Re: Balance loops: what we know so far

[Date Prev][Date Next][Thread Prev][Thread Next][Date Index][Thread Index]

 




On 2020/5/15 上午1:44, Zygo Blaxell wrote:
> On Thu, May 14, 2020 at 04:55:18PM +0800, Qu Wenruo wrote:
>>
>>
>> On 2020/5/14 下午4:08, Qu Wenruo wrote:
>>>
>>>
>>> On 2020/5/13 下午8:21, Zygo Blaxell wrote:
>>>> On Wed, May 13, 2020 at 07:23:40PM +0800, Qu Wenruo wrote:
>>>>>
>>>>>
>>> [...]
>>>>
>>>> Kernel log:
>>>>
>>>> 	[96199.614869][ T9676] BTRFS info (device dm-0): balance: start -d
>>>> 	[96199.616086][ T9676] BTRFS info (device dm-0): relocating block group 4396679168000 flags data
>>>> 	[96199.782217][ T9676] BTRFS info (device dm-0): relocating block group 4395605426176 flags data
>>>> 	[96199.971118][ T9676] BTRFS info (device dm-0): relocating block group 4394531684352 flags data
>>>> 	[96220.858317][ T9676] BTRFS info (device dm-0): found 13 extents, loops 1, stage: move data extents
>>>> 	[...]
>>>> 	[121403.509718][ T9676] BTRFS info (device dm-0): found 13 extents, loops 131823, stage: update data pointers
>>>> 	(qemu) stop
>>>>
>>>> btrfs-image URL:
>>>>
>>>> 	http://www.furryterror.org/~zblaxell/tmp/.fsinqz/image.bin
>>>>
>>> The image shows several very strange result.
>>>
>>> For one, although we're relocating block group 4394531684352, the
>>> previous two block groups doesn't really get relocated.
>>>
>>> There are still extents there, all belongs to data reloc tree.
>>>
>>> Furthermore, the data reloc tree inode 620 should be evicted when
>>> previous block group relocation finishes.
>>>
>>> So I'm considering something went wrong in data reloc tree, would you
>>> please try the following diff?
>>> (Either on vanilla kernel or with my previous useless patch)
>>
>> Oh, my previous testing patch is doing wrong inode put for data reloc
>> tree, thus it's possible to lead to such situation.
>>
>> Thankfully the v2 for upstream gets the problem fixed.
>>
>> Thus it goes back to the original stage, still no faster way to
>> reproduce the problem...
> 
> Can we attack the problem by logging kernel activity?  Like can we
> log whenever we add or remove items from the data reloc tree, or
> why we don't?
> 
> I can get a filesystem with a single data block group and a single
> (visible) extent that loops, and somehow it's so easy to do that that I'm
> having problems making filesystems _not_ do it.  What can we do with that?

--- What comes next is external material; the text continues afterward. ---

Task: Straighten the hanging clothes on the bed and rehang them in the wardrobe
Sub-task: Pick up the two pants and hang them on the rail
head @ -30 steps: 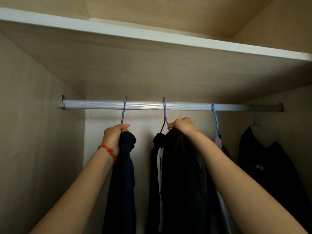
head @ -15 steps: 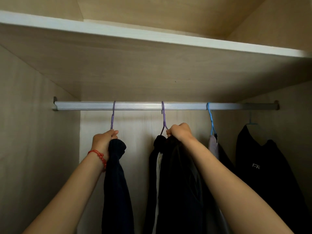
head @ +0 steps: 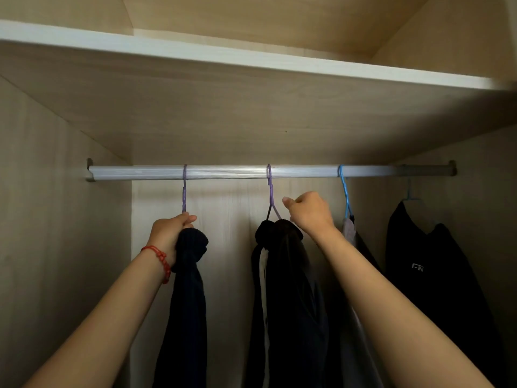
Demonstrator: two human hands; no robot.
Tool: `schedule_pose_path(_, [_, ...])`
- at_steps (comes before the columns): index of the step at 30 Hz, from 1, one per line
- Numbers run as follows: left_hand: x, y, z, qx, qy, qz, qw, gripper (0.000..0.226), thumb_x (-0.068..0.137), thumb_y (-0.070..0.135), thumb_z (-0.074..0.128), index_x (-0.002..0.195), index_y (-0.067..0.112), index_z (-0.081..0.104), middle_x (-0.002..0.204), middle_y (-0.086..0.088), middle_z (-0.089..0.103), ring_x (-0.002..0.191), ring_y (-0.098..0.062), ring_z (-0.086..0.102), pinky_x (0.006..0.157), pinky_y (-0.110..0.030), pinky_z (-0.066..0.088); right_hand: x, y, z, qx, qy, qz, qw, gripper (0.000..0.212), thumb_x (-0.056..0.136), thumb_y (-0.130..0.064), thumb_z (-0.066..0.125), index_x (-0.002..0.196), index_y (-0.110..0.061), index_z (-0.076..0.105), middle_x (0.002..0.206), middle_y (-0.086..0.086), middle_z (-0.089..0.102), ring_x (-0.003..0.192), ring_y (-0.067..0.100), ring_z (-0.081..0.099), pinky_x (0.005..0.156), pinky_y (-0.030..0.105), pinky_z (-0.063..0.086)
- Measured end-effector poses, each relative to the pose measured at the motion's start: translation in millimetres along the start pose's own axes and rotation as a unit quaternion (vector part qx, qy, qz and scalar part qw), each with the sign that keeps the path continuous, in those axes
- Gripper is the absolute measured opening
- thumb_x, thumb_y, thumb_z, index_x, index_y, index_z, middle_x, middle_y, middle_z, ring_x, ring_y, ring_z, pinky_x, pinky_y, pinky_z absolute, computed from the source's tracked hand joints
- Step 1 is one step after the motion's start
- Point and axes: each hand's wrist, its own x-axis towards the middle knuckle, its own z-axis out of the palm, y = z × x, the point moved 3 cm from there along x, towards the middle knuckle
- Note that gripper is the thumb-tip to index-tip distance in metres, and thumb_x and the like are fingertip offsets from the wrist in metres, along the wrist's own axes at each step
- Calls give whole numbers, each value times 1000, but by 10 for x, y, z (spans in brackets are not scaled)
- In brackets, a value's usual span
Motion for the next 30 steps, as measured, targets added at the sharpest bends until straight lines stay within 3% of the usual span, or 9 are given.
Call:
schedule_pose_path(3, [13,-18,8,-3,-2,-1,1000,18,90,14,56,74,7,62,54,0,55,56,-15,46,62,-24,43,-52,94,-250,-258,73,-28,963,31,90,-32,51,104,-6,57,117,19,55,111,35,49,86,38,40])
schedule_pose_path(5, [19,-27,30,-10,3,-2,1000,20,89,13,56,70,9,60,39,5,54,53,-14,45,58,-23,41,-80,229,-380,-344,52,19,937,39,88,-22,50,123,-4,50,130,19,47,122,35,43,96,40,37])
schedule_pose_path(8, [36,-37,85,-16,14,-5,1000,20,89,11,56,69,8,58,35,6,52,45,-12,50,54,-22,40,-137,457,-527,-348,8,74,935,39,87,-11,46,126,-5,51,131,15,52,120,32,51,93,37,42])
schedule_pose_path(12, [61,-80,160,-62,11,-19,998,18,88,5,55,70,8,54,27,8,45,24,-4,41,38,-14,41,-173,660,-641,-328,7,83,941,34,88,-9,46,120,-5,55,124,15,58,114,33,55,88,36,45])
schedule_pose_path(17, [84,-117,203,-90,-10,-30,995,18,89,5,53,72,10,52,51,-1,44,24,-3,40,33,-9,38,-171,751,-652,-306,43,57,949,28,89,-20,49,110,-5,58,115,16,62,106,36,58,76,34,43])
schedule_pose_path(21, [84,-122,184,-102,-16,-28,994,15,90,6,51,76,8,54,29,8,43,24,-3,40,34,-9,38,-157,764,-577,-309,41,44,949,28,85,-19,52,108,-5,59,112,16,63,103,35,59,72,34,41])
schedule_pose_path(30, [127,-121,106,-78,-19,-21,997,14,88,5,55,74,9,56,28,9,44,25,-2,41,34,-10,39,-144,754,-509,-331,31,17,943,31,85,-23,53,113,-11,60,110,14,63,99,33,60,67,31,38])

OK, finally got it reproduced, but it's way more complex than I thought.

First, we need to cancel some balance.
Then if the canceling timing is good, next balance will always hang.

Furthermore, if the kernel has CONFIG_BTRFS_DEBUG compiled, the kernel
would report leaking reloc tree, then followed by NULL pointer dereference.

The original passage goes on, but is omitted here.